Items from a data source
- - -

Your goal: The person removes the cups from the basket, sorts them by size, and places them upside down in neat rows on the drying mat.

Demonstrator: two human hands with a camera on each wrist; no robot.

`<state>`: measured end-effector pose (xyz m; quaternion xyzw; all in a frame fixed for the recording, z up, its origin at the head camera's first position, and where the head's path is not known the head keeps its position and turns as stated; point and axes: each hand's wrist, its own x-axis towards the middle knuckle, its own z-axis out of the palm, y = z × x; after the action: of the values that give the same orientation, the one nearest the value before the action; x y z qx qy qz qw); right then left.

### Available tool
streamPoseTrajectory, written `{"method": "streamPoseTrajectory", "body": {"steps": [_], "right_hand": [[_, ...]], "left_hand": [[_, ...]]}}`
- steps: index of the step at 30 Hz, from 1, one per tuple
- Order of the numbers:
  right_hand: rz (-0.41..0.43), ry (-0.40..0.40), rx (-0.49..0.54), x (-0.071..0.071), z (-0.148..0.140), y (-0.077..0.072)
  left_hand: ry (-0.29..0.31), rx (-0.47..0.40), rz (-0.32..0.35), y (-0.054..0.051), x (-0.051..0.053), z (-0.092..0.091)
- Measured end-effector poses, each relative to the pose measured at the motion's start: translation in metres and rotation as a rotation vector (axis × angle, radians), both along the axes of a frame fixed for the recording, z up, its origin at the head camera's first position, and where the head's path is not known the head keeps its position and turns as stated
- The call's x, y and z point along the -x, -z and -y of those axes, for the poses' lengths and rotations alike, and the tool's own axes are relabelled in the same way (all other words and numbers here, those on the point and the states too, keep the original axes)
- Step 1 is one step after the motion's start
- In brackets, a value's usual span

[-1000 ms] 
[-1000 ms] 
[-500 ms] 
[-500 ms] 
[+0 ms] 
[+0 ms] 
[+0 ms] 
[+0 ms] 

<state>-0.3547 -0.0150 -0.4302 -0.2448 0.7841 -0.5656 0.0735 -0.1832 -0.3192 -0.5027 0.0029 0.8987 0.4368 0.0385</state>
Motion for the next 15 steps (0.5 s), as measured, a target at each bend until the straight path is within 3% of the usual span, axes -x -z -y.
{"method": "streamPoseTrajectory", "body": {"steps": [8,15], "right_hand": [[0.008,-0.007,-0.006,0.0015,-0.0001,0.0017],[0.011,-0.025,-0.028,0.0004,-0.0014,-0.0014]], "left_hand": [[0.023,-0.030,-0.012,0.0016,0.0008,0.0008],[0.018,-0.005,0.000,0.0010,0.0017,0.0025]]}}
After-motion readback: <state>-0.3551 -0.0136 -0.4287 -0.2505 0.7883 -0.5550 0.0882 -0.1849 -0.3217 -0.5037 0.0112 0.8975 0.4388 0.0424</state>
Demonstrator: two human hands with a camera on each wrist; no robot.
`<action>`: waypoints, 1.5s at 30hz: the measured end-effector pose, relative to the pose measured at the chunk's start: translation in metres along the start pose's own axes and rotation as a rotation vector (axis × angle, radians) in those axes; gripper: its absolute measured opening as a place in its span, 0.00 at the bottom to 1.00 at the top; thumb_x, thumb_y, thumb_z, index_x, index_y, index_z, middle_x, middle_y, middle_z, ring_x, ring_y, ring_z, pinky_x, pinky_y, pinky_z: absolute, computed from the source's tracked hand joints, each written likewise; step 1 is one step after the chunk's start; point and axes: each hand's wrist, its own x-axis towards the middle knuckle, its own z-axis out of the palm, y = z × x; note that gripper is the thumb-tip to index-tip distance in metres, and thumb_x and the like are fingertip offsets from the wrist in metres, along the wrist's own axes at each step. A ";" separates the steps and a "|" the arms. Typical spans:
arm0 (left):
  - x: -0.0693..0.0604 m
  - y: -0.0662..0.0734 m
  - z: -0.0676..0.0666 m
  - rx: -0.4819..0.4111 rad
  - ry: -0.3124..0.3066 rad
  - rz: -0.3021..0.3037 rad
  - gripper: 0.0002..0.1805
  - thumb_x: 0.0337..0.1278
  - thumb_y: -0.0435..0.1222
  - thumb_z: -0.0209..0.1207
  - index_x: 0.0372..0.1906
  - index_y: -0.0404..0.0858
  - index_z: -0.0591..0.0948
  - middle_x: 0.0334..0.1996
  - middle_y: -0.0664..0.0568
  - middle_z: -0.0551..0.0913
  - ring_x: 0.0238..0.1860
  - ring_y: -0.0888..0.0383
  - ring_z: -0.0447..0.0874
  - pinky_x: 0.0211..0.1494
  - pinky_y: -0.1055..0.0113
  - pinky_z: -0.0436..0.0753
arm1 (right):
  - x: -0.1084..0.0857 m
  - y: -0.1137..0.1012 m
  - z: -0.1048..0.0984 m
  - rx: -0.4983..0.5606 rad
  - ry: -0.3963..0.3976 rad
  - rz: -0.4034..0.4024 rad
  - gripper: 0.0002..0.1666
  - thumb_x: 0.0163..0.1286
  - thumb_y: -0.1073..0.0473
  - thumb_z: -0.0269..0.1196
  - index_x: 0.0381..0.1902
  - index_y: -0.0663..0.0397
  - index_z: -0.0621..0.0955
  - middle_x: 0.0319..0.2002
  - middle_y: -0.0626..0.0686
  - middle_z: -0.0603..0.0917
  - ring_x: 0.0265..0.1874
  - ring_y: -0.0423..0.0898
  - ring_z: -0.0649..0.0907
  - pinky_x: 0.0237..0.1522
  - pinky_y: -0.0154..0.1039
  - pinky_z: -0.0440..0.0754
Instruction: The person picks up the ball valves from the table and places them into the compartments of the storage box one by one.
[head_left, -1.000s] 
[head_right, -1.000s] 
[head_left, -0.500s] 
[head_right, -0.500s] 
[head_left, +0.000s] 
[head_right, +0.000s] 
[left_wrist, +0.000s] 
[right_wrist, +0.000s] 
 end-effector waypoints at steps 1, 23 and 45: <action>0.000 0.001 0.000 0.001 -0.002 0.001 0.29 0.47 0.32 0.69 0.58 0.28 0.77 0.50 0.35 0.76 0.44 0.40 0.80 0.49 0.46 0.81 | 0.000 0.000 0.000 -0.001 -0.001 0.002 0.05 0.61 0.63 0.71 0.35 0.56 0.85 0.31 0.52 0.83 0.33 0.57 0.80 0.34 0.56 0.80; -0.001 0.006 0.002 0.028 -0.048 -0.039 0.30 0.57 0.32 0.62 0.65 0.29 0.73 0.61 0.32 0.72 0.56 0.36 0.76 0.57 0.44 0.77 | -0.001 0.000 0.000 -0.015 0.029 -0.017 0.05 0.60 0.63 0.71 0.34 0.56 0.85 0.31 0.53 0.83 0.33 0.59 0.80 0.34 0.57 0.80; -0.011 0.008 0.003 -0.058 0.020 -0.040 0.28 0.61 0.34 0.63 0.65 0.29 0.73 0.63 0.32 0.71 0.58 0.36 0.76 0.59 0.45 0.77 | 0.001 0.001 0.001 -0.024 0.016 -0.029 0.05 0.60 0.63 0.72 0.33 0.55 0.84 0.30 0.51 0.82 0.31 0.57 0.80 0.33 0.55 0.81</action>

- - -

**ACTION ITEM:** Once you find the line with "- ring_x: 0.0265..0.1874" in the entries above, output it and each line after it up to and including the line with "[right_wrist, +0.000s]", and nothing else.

**OUTPUT:**
  - ring_x: 0.0265..0.1874
  - ring_y: -0.0423..0.0898
  - ring_z: -0.0649..0.0907
  - pinky_x: 0.0237..0.1522
  - pinky_y: -0.0154..0.1039
  - pinky_z: -0.0440..0.0754
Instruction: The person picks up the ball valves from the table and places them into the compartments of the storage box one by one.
[head_left, -1.000s] 
[head_right, -1.000s] 
[head_left, -0.500s] 
[head_right, -0.500s] 
[head_left, +0.000s] 
[head_right, +0.000s] 
[left_wrist, +0.000s] 
[right_wrist, +0.000s] 

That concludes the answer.